Haydn after Handel
It's quite natural that this first full week following the actual anniversary of Handel's death on 3rd April 1759 should be dominated by his fine music. Radio 3 seems to be doing him proud, which is OK - but it also means there is less room for others!
Haydn, for instance, gets nothing until Through the Night after Easter Monday - after which things pick up a little.
Wednesday's Classical Collection begins at 10.00 am with a Nikolaus Harnoncourt recording of Symphony No 30 in C - and by the end of the week, there is much more to enjoy, including two versions of No 31.

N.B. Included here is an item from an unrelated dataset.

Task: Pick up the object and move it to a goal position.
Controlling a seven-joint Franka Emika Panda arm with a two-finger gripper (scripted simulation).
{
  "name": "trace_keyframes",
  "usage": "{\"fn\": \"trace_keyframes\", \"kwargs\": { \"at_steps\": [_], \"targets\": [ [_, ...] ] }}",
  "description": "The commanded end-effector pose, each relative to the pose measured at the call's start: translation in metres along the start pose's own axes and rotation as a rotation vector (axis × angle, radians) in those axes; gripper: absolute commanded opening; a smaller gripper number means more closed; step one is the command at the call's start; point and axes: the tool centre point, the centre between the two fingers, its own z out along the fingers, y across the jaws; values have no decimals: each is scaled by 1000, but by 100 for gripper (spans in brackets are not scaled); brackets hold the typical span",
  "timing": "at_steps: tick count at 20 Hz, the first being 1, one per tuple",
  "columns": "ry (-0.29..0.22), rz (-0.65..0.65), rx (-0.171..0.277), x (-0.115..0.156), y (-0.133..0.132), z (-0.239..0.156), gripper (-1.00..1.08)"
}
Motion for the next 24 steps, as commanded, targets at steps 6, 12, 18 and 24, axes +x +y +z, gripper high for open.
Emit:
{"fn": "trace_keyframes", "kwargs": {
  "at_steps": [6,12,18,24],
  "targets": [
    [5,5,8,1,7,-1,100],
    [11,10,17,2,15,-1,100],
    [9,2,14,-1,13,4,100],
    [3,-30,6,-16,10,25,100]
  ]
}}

For example, two of my favourite Haydn quartets appear on Thursday - The Sunrise, and the Lark. We travel to last year's Music@Menlo festival for the Lunchtime Concert which concludes with the Escher Quartet playing Haydn's Op 76 No 4 (The Sunrise). I've talked about the business of nicknames for Haydn's works before, but this is one of the most appropriate. When you hear the leader's melody travel from the low G string to the top of the instrument, it's easy to imagine the sun climbing upwards in the morning sky, and see therefore how the quartet got its name. And as so often with Haydn's mature music, that's only the beginning! The theme is put through its paces, with a mirror version in the cello used as the 'second' theme, and a wonderfully doleful solo for the viola in the coda. If you're a night-owl, Through the Night has the other work I mentioned, Op 64 No 5 (The Lark) at 3.42 am.
Horn players are well served on Friday, with two versions of Haydn's famous Symphony No 31 (The Hornsignal). They begin and end the morning's Classical Collection.
I'm hoping James Jolly will have some interesting things to say about this amazing four-horn piece, and about the pioneering recording by Dennis Brain that opens the programme. Haydn at his imaginative best!